Venture Capital Funds
Venture capital funds also work by investing money and acquiring equity interest in the company in order to profit in the future with its growth. The difference is that the funds act in a structured way, are formed just for this and usually invest in companies with a solid foundation.

There are several funds that work in a specific area (projects related to the area of ​​sustainability, for example). When the goal is achieved and the company has grown, there is the divestment , when the fund sells its share and aims at other companies to invest the money.

Accelerators
Accelerators are private institutions that invest in promising startups.
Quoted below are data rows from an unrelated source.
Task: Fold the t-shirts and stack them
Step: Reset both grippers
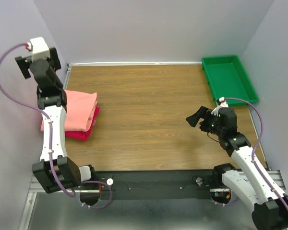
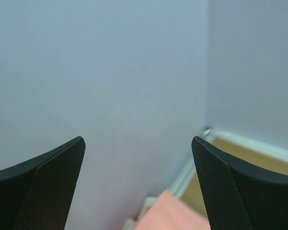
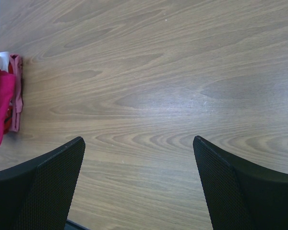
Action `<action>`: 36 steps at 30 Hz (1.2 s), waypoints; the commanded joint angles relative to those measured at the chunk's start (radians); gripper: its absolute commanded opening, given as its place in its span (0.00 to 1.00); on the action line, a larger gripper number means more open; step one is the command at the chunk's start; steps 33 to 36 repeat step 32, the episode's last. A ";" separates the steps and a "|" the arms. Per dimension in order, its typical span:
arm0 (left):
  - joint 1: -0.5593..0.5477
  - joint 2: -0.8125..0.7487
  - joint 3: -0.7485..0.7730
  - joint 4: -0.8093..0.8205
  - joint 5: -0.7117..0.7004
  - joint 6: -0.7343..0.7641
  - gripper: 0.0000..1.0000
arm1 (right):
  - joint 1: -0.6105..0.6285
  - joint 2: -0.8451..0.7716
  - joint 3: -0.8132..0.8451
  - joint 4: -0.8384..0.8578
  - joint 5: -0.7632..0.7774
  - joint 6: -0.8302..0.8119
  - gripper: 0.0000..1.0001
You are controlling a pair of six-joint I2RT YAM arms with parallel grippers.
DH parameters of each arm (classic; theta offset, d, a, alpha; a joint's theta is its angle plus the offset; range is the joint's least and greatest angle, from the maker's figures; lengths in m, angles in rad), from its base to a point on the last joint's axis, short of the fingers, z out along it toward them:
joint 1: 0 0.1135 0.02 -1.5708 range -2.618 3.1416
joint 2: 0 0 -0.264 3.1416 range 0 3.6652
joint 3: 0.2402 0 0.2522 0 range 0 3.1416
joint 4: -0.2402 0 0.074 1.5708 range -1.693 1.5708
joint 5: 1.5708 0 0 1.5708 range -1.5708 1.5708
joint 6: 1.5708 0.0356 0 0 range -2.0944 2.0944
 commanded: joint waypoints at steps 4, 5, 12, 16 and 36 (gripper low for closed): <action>-0.029 0.003 0.135 -0.412 0.286 -0.620 0.99 | -0.003 -0.006 0.006 -0.028 0.069 0.001 1.00; -0.059 -0.055 0.102 -0.408 0.274 -0.647 0.99 | -0.003 -0.006 0.008 -0.028 0.073 0.001 1.00; -0.551 -0.229 -0.257 -0.391 0.049 -0.810 0.99 | -0.003 -0.055 0.044 -0.036 0.131 0.024 1.00; -0.645 -0.262 -0.425 -0.351 -0.009 -0.873 0.99 | -0.002 -0.092 0.041 -0.047 0.162 0.038 1.00; -0.727 -0.338 -0.485 -0.276 0.005 -0.786 0.99 | -0.002 -0.203 -0.015 -0.074 0.150 0.105 1.00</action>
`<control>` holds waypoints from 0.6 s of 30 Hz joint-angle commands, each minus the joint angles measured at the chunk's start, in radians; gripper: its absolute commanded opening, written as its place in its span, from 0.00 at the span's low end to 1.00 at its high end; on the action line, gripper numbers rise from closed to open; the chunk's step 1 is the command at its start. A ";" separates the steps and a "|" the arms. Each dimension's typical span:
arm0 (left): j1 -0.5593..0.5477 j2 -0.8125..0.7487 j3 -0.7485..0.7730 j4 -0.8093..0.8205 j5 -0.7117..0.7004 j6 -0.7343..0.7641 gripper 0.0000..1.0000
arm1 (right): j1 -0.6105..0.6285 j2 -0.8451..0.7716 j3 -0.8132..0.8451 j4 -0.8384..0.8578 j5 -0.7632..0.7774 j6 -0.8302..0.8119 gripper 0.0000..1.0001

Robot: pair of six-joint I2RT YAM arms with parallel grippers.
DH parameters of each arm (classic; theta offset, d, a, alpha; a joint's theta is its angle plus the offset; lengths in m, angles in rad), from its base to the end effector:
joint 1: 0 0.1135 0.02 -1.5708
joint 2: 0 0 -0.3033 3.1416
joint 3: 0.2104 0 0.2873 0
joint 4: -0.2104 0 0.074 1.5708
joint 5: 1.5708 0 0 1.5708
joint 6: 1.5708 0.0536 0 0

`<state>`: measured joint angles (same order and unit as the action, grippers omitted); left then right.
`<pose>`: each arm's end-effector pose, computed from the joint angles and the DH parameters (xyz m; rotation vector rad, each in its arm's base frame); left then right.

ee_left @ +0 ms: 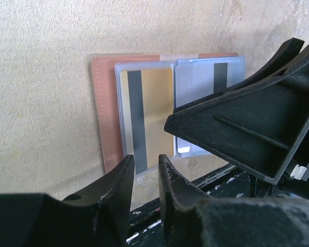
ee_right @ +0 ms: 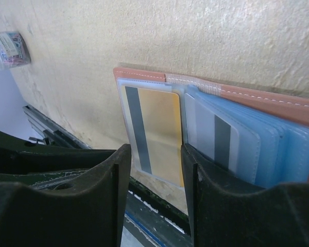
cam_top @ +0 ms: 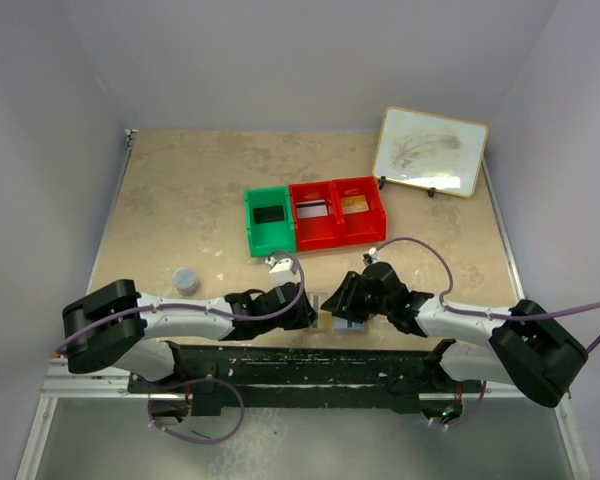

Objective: Take the credit cards out of the card holder

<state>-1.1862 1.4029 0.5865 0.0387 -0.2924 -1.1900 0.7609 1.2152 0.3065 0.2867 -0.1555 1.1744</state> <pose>0.1249 -0.2674 0.1610 -0.1565 2.4623 -0.8212 0.1664 0.1699 0.1391 0.4116 2.4448 1.1571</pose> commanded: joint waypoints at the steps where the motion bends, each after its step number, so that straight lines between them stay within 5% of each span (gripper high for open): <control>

Generally, the beneficiaries are chosen in events that work as a competition, in which the best ideas are selected.

The interesting thing is that the concept of accelerating a startup does not only mean providing it with resources, but rather optimizing its management, guiding structural changes and mediating the contact with potential partners and investors.

Just like investment funds, the profit of the accelerators depends on the success of the company. That’s why the competitions to select startups are so rigorous, because it’s only worth investing in ideas with greater prospects of success.